Совместные фотографии пар, которые давным- давно разошлись, чем-то напоминают воскрешение мертвецов. Тут есть логическое противоречие. Ведь мертвых, тех, что умерли по-настоящему, мы больше никогда не увидим, и наши воспоминания о них совпадают с их последними фотографиями. Но у тех, кто решил разойтись и пойти каждый своим путем, все устроено иначе: когда мы смотрим на старые фотографии, их союз кажется нам осмеянным и преданным, он не облагорожен сепией и не оживлен чудесными фильтрами новых технологий. Я подумала, что смотрю на сборище мертвецов, но тете так не сказала. У меня вырвались другие слова:
– Какая-то не пара, а сборище мертвецов.
Она рассмеялась.
– Ой, в смысле, не пара, а трапеза.
– Как жаль, что ты раньше не видела этих фотографий.
Я не сказала ей, что много лет назад видела копию снимка, который держала в руках. Та его копия в итоге оказалась в мусорке, порванная на кусочки. Я обнаружила ее дома у бабушки с дедушкой, маминых родителей, и, радостная, побежала показать дедушке. Я была в восторге. Они существовали! Мои родители существовали, по крайней мере на той фотографии. До того дня я не видела ни одной их совместной фотографии. Когда дедушка увидел ее, глаза его будто уменьшились за стеклами очков. На лице его появилась гримаса то ли раздражения, то ли недоверия, он будто стал свидетелем чьей-то ошибки, досадной небрежности.

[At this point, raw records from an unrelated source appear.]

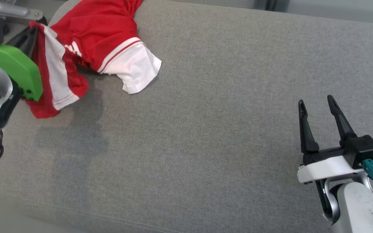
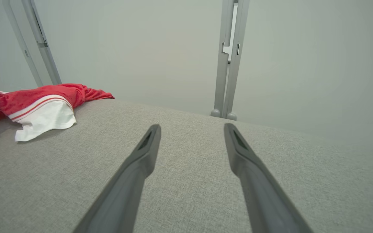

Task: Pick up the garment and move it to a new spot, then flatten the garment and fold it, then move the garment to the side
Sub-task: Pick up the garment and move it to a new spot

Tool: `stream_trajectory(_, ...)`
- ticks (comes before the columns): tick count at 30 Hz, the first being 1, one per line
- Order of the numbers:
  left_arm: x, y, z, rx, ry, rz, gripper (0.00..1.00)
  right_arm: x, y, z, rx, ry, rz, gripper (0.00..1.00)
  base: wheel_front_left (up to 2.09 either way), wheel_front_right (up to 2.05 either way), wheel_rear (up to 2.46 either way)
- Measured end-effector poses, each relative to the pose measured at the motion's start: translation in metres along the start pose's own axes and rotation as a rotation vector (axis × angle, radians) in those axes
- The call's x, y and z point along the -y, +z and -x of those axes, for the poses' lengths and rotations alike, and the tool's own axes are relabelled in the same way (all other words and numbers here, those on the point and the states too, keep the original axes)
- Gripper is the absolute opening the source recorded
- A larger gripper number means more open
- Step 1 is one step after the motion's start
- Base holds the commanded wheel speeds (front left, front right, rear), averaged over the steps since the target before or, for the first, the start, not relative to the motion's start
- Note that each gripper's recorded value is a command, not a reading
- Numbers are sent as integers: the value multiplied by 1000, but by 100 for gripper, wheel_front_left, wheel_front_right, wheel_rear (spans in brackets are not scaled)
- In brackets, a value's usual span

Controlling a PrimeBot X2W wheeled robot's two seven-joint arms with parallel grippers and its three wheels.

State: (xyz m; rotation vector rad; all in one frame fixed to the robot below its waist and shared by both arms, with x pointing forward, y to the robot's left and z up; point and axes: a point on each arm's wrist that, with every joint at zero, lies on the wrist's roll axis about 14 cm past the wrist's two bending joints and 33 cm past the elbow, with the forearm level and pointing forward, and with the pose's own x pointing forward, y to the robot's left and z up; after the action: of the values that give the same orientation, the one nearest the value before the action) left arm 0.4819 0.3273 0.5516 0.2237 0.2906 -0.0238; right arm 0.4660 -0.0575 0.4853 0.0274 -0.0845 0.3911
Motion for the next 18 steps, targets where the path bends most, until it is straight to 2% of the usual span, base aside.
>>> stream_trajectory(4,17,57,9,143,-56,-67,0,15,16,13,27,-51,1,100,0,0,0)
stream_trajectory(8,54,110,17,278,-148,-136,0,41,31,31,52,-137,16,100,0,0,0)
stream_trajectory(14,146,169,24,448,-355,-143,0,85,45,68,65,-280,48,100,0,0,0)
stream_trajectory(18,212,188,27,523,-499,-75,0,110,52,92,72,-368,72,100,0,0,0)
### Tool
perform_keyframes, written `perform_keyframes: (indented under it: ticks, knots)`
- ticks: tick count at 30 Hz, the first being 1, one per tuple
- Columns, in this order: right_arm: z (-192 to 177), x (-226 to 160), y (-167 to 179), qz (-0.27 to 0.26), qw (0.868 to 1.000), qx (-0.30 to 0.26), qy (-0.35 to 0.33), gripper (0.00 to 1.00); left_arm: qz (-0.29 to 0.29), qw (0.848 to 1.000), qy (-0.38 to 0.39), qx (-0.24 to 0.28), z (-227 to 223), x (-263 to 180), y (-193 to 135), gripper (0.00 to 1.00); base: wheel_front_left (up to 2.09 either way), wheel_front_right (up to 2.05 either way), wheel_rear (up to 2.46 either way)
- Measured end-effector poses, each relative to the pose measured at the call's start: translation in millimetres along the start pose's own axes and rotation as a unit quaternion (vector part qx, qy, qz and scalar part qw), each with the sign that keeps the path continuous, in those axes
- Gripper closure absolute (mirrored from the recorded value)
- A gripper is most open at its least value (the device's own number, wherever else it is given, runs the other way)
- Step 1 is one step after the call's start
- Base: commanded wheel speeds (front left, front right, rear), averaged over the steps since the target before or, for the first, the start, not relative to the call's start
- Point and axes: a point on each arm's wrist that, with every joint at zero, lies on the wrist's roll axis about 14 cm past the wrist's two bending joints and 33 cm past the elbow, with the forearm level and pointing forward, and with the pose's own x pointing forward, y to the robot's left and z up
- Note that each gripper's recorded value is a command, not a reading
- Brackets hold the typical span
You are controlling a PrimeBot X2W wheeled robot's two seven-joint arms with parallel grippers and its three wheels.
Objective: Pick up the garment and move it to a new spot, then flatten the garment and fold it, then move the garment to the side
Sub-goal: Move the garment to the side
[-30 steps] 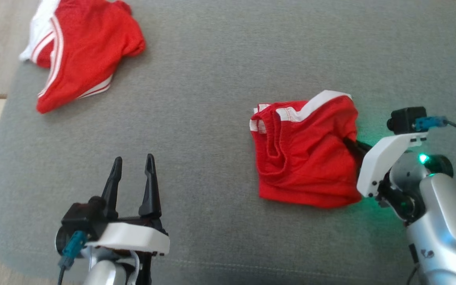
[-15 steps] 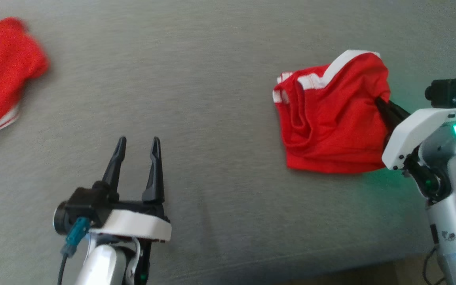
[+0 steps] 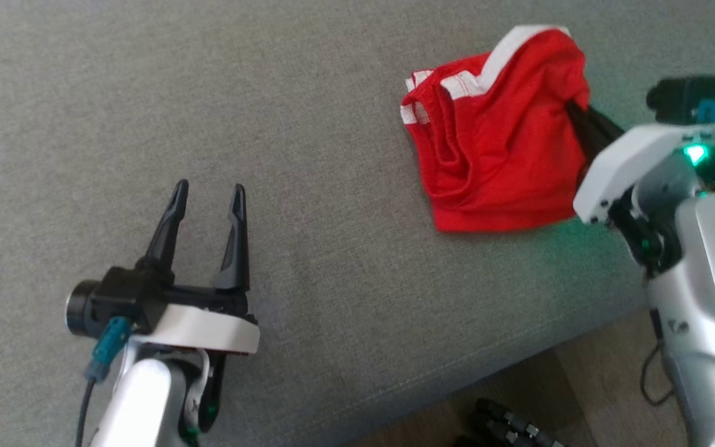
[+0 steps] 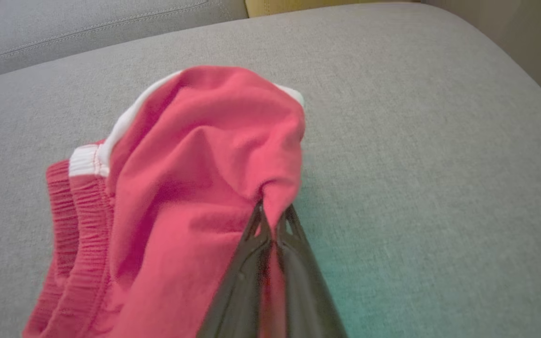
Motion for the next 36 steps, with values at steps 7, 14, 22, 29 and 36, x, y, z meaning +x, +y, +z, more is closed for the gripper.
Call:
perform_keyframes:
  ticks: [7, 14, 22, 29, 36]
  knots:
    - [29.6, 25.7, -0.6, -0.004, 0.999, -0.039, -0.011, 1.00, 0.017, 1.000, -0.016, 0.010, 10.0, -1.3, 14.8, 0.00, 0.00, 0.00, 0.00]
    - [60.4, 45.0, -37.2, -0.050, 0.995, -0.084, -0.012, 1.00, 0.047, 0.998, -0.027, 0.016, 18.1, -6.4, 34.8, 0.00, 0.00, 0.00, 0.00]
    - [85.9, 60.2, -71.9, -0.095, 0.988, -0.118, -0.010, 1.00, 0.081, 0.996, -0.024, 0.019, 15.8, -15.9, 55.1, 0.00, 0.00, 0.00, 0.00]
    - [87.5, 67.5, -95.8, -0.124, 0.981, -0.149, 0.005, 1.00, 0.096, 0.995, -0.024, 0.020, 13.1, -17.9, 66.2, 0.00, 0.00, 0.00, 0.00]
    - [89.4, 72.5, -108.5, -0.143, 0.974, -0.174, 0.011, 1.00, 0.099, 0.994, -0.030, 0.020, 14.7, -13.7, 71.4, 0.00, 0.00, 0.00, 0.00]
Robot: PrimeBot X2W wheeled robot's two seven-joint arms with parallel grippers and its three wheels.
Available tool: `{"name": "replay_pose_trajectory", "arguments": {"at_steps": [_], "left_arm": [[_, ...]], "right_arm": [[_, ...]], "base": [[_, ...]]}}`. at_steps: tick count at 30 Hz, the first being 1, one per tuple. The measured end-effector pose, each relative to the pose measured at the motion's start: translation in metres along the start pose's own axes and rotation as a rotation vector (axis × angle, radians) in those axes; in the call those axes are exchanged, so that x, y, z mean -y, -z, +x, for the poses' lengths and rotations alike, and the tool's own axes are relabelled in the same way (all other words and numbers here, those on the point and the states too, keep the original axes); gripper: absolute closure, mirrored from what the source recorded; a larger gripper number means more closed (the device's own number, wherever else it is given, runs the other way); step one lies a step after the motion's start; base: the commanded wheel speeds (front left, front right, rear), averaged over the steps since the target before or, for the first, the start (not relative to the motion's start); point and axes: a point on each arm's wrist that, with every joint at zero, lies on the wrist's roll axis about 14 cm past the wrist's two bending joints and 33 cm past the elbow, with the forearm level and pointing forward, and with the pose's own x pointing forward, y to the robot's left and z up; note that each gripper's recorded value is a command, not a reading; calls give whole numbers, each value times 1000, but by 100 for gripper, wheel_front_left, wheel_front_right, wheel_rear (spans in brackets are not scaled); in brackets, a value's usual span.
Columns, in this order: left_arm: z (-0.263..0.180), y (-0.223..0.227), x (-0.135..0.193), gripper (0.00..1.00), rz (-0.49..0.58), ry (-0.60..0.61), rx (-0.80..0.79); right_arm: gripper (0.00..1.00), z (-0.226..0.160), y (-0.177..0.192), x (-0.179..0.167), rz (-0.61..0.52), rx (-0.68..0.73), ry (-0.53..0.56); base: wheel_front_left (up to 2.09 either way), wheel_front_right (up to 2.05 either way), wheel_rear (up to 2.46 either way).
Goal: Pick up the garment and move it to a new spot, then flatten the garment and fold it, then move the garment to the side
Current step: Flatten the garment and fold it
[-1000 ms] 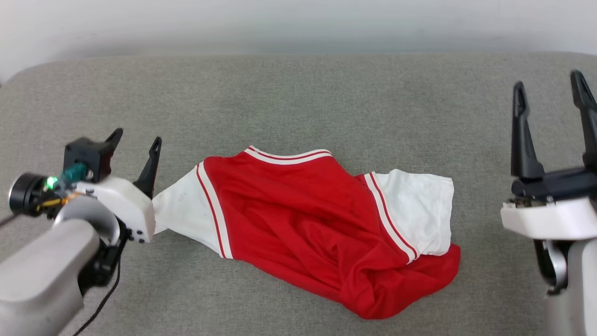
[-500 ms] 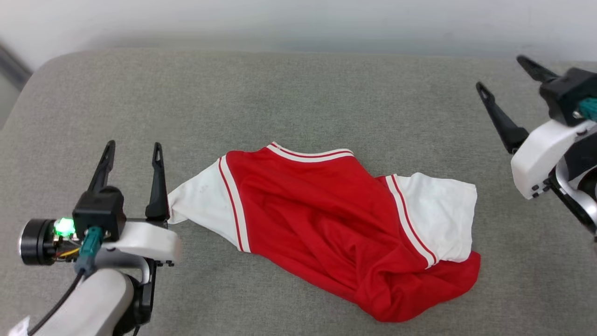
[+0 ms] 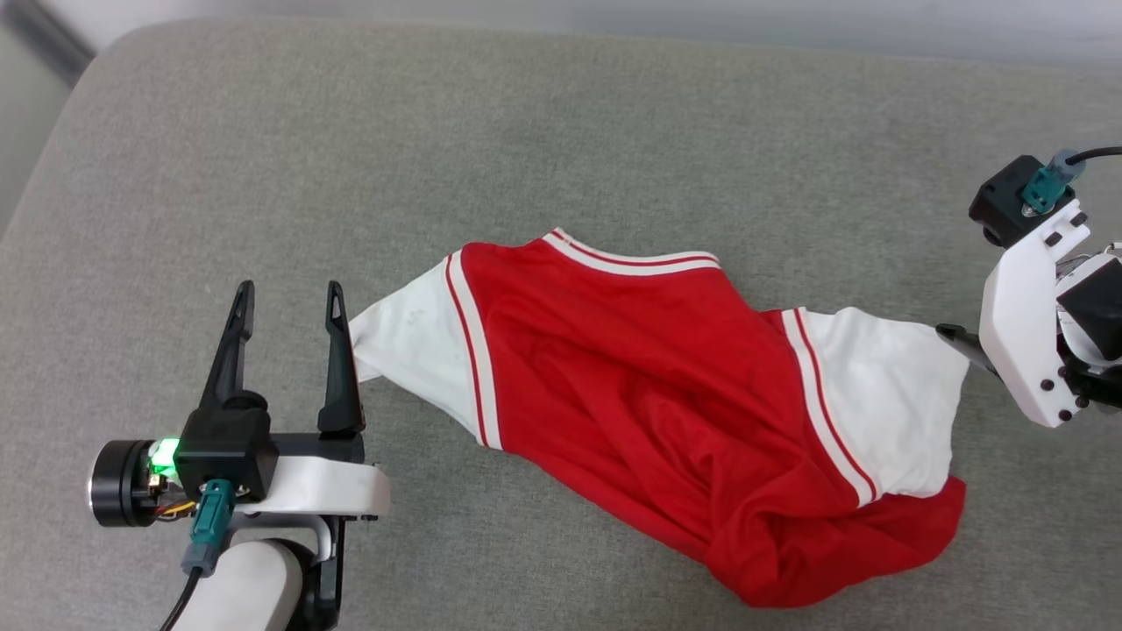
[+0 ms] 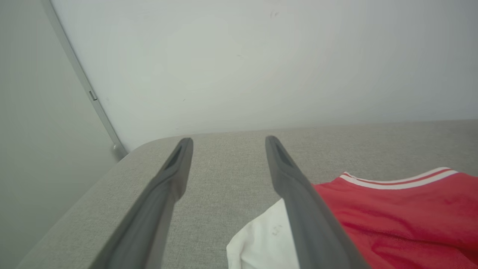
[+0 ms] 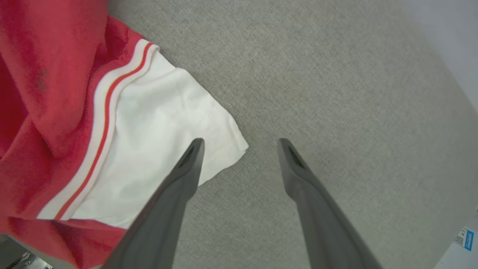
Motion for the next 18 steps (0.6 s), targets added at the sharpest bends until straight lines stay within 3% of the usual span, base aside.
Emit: {"name": "replay_pose_trajectory", "arguments": {"at_steps": [9, 13, 15, 18], "left_arm": [[5, 25, -5, 0, 3, -30, -45], [8, 32, -7, 0, 9, -35, -58], [10, 31, -8, 0, 14, -35, -51], [10, 30, -7, 0, 14, -27, -43]], "right_arm": [[0, 62, 40, -25, 39, -176, -112], [0, 72, 43, -30, 35, -174, -133], [100, 72, 38, -29, 38, -135, -128], [100, 64, 22, -22, 25, -49, -100]], "base": [[0, 0, 0], [0, 0, 0], [0, 0, 0], [0, 0, 0]]}}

Не говоря ни слова, он взял у меня фотографию, порвал ее на куски и направился к мусорному ведру. Нажал на педаль, крышка открылась и поглотила единственное доказательство существования моей семьи, которым я когда-либо располагала. Позже, когда все обо мне забыли, я вернулась на кухню. В мусорке, среди рисовых зерен и креветочных голов, лежали куски фотографии. Я быстро прикинула, какие из них лишние, и вытащила неаккуратный треугольник с моими родителями. Ее ладони, красные ногти, чашка кофе, грязная тарелка. Они вдвоем, моя семья. Чувствуя себя преступницей, я спрятала семью в карман, а потом, закрывшись у себя в комнате, похоронила треугольник под сотней слоев бумаги и скотча и сунула внутрь розовой пластиковой свиньи с таким непоэтичным именем – Libreton. Там этот треугольник и поселился, и я позабыла о нем, я позабыла и свинью, и то, что хранилось у нее внутри, и вот теперь, столько лет спустя, эта фотография вновь лежала у меня перед глазами.